Eyebrows were raised at breakfast tables across the Yukon when the news hit that glass jars would no longer be allowed in the recycling.
Were you one of those parents who had been forcing the children to wash out the spaghetti jars for recycling, only to have it revealed that the jars were just being crushed here in the Yukon and mostly used for landfill cover?
After having been betrayed by my spaghetti jars, I cast a doubtful eye on my yogurt container. Was it hiding a shocking secret too?
It turns out the answer is yes.
First of all, before you panic, it does make sense to recycle plastic yogurt containers. The decision by the local recyclers to stop accepting glass seems to be a sound business decision, even if is sad to see all the product going straight to the dump. Glass is heavy, shipping is expensive, and the environmental benefits of melting it down for reuse are questionable.
Things are different for plastic. A factsheet from the City of Winnipeg says that the common plastic called HDPE, for example, has a carbon footprint that is 40 percent smaller when recycled.
So you should keep rinsing out those containers and recycling them.
Your yogurt container’s secret is different, and more troubling.
It’s that recycling it might be giving you a false sense of environmental virtue.
Consider these facts: Suppose your plastic yogurt container weighs 30 grams including its lid. It is very difficult to estimate exactly what its carbon footprint is, starting from the oil or gas well where its raw materials originated through production and ultimately to recycling or disposal.
It depends on exactly what kind of plastic it is. It might be from virgin or recycled feedstock. The well it originally came from might have high or low upstream emissions. The factory might be powered by coal or renewable power. It might get recycled or it might just get burned to keep the recycling warehouse warm in winter.
My yogurt container has a “5” in the recycling symbol on the bottom, so it’s polypropylene. As a rough estimate, let’s use the figure for polypropylene from that Winnipeg factsheet. This says yogurt container’s carbon footprint is 1.95 kilograms of carbon dioxide or its equivalent (CO2e) per kilogram of plastic. If your container weighs 30 grams, that’s 59 grams of CO2e.
Now let’s compare that to some other things in your life that you aren’t recycling.
First of all, how about that steak dinner? Beef produces more emissions than most other kinds of meat since cows are big producers of methane. According to the Canadian Cattlemen’s Association, Canadian beef has less than half the global average for beef in terms of greenhouse gas emissions. That’s 11.4 kilos of CO2e per kilo of live weight. If you use a typical industry estimate to convert live weight to usable meat product, it works out to 18.1 kilos of CO2e per kilo.
So, if you do the math, eating a kilo of beef is the same as using 309 yogurt containers.
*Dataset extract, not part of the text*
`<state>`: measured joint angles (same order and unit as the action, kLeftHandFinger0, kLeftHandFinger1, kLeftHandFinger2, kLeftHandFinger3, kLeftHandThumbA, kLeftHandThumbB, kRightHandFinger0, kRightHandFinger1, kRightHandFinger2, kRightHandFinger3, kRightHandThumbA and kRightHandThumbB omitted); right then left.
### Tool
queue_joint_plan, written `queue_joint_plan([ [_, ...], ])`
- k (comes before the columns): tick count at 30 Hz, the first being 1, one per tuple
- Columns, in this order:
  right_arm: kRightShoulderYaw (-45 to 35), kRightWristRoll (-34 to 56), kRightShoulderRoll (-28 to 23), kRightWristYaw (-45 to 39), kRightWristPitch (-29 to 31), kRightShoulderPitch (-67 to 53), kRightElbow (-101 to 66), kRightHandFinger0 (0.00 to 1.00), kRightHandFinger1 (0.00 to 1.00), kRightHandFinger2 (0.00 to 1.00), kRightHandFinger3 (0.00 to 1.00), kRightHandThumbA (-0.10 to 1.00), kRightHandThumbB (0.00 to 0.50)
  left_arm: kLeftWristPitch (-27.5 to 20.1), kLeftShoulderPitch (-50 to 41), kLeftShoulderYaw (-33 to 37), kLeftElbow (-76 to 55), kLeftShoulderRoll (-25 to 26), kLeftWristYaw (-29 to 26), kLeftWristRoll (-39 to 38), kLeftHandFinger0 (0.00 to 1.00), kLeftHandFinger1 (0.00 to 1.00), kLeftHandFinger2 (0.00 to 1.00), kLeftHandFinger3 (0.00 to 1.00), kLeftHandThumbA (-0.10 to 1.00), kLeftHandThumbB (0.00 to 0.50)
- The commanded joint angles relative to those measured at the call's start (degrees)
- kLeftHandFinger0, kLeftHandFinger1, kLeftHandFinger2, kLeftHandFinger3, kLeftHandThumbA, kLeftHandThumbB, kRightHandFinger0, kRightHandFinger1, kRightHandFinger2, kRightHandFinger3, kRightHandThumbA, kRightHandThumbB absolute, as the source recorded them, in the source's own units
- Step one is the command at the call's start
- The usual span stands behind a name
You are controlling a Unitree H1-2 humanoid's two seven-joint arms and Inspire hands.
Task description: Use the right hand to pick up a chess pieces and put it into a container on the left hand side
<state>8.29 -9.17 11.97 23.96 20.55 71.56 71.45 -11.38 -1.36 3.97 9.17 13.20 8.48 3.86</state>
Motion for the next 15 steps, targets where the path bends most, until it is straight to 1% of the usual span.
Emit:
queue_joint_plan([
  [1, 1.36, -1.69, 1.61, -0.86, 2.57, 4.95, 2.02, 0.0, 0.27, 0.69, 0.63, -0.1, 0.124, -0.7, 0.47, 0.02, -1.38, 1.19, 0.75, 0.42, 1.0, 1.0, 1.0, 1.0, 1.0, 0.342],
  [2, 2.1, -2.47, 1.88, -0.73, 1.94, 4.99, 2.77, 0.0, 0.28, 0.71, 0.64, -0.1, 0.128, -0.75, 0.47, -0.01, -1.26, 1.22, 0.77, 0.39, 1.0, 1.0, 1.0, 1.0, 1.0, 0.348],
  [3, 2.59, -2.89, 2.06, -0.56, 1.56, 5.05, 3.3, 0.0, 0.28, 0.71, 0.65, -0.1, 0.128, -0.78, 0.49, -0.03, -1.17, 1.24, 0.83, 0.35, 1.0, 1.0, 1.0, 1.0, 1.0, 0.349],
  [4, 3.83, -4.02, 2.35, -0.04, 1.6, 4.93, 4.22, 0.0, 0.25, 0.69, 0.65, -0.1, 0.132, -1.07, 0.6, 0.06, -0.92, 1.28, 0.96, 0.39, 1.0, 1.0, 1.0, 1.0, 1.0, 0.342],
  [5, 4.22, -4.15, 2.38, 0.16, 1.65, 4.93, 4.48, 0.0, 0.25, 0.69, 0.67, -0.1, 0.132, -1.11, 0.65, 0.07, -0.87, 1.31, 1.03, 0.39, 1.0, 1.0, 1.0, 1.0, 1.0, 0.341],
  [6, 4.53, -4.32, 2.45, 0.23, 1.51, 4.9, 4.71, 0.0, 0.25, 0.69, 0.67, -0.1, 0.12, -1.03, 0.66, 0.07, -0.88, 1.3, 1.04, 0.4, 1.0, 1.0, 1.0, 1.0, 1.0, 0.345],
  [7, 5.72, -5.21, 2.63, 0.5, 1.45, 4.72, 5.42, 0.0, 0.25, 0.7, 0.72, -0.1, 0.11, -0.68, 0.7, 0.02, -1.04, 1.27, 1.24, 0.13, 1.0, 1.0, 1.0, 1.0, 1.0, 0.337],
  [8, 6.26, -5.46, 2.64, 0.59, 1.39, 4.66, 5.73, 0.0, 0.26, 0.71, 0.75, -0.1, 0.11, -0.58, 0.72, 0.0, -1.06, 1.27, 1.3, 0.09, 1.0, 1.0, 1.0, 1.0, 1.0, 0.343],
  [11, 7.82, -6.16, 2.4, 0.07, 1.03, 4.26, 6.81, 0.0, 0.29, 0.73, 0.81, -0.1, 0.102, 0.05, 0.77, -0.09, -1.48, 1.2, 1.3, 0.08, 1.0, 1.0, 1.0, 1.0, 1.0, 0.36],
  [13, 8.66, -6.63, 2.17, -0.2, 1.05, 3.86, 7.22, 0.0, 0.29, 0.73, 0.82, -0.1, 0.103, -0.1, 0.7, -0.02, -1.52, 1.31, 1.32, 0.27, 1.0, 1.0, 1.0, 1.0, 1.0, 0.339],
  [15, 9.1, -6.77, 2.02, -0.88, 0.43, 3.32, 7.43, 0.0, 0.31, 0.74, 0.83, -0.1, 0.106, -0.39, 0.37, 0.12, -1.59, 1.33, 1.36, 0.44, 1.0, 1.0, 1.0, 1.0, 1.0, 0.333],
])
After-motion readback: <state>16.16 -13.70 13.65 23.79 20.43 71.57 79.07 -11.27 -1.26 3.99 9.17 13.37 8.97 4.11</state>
How about driving? According to the carbon calculator at Carbonzero.ca, jumping in your 2017 Honda Fit for a 100 kilometre trip involving some city and highway driving will produce 16.9 kilos of CO2e. That’s the equivalent of 289 yogurt containers.
If you are driving the kids to hockey in a 2008 GMC Yukon XL 4×4, which easily could require 100 kilometres of driving for a week of practices and games, that’s the equivalent of 646 yogurt containers.
Carbonzero.ca’s calculator says a return flight to Vancouver puts out around 500 kilos of CO2e, which works out to 8,547 yogurt containers.
Home heating fuel generates about 2.7 kilos of CO2e per litre. So each time the refill truck shows up to put, say, 400 litres into your 1,000-litre oil tank, that’s the equivalent of 18,188 yogurt containers.
Picture yourself virtuously rinsing out that yogurt container to put in the blue bin, while in the background your truck, furnace and vacation are sneaking out into the greenbelt to pile up tens of thousands of yogurt containers and set them on fire.
Your yogurt container’s dirty secret is that recycling it is nowhere near enough to make a meaningful difference in your carbon footprint. You should still recycle it, but if you want to make a bigger difference you’ll need to think bigger. For most of us, that means things like switching to renewable heat, electric cars and vacations closer to home.
Keith Halliday is a Yukon economist and author of the MacBride Museum’s Aurore of the Yukon series of historical children’s adventure novels. He is a Ma Murray award-winner for best columnist and received the bronze for Outstanding Columnist in the 2019 Canadian Community Newspaper Awards.